The article is very well-written and readable with correctly selected references. I did not find points for language criticism. In my opinion, the article is valuable not only from the point of the topic but also from the point of available data analysis by open-source algorithms. All the above can be a good example for medical students’: haw to use open source for significant studies.
Author Response
Reviewer #2:
Neurodegenerative disorders appear as the main problem of further developed society. Most, of the studies presented in the literature concentrated on genetic information modification, DNA damage, etc. while the protective role of nutrition against Alzheimer's disease and dementia has been less attractive. This article entitled: Causal association between circulating metabolites and dementia: A Mendelian randomization study have taken into consideration the physiological metabolites. The authors decide to concentrate on the European population. Presented studies have been correctly presented. Moreover, the Mendelian randomization methods have been used. Additionally, 17 metabolic pathways were identified which can play a significant role in the discussed disorder. However, the main point of this study is lipide role confirmation in AD and VaD. The above strictly indicates how a huge role plays in the correct nutritional profile in our lives.

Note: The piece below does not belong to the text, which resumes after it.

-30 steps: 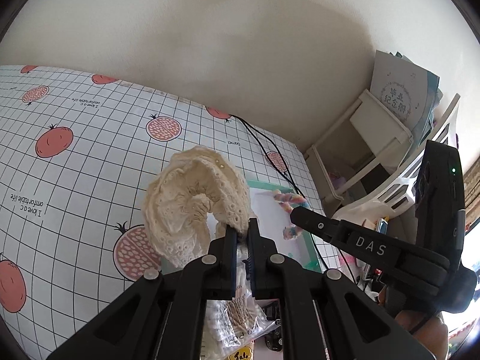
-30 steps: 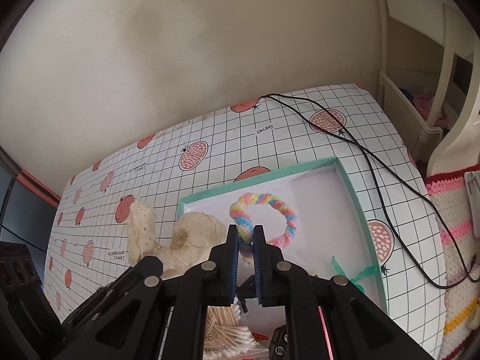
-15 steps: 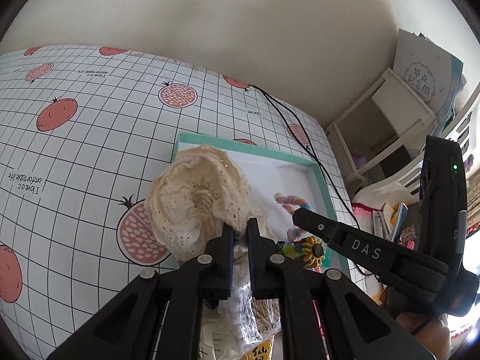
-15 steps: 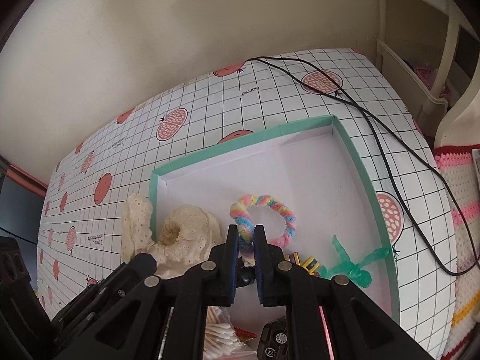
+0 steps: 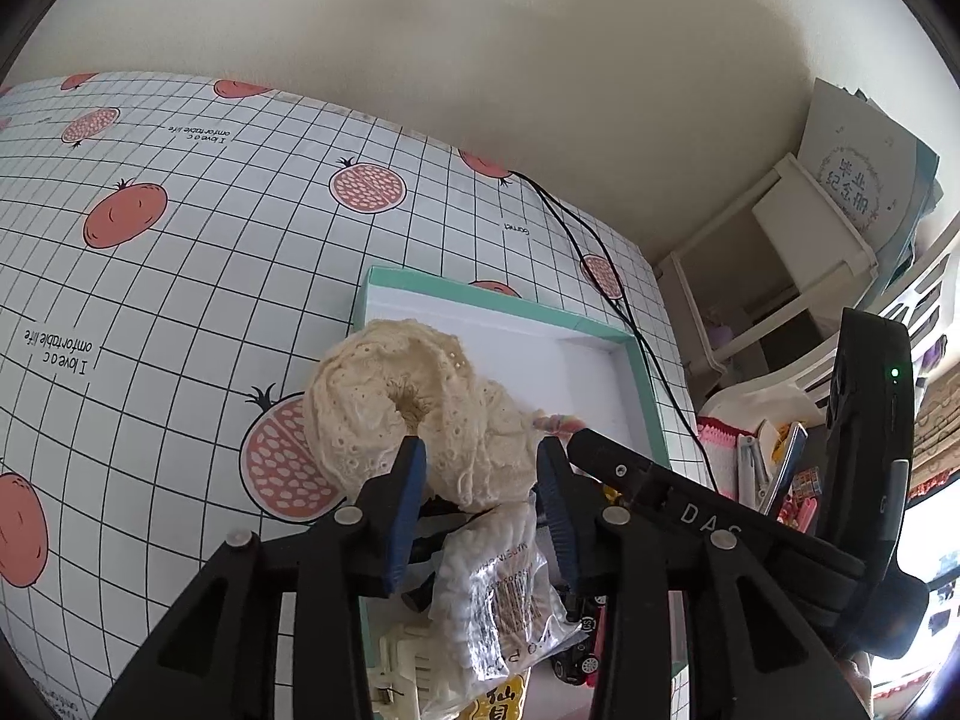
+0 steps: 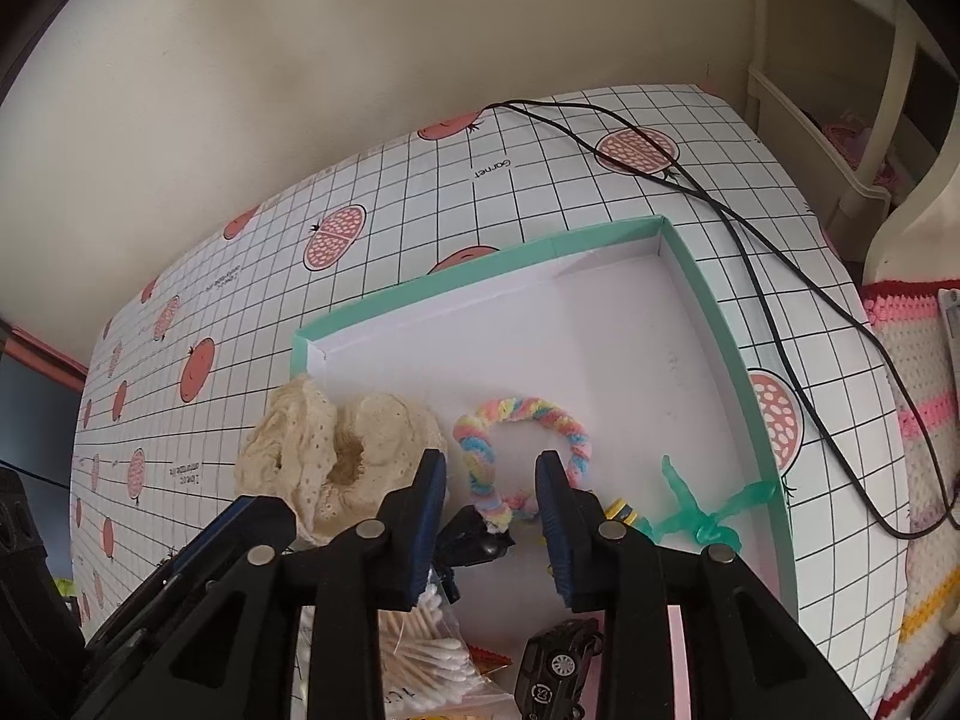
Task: Organize objects
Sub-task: 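Open the left tool to drop the scrunchies while the right tool releases the ring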
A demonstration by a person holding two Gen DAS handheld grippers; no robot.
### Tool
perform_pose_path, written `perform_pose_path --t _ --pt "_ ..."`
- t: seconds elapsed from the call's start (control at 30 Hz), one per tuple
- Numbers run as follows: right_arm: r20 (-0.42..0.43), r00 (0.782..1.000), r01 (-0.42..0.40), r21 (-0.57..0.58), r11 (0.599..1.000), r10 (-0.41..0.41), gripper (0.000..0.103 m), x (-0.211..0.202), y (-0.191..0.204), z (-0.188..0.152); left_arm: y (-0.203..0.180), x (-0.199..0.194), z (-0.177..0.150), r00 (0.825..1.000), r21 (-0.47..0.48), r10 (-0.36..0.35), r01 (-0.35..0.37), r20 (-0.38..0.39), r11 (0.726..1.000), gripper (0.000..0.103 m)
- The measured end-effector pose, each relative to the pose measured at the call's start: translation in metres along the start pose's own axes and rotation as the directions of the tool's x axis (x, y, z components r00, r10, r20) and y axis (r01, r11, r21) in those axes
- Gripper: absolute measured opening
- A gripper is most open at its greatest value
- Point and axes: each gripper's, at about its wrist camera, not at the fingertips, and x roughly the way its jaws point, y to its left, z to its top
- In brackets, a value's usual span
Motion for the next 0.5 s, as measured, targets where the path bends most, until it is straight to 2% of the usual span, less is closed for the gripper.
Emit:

The article is very well-written and readable with correctly selected references. I did not find points for language criticism. In my opinion, the article is valuable not only from the point of the topic but also from the point of available data analysis by open-source algorithms. All the above can be a good example for medical students’: haw to use open source for significant studies.
Response: Thank you for the positive comments.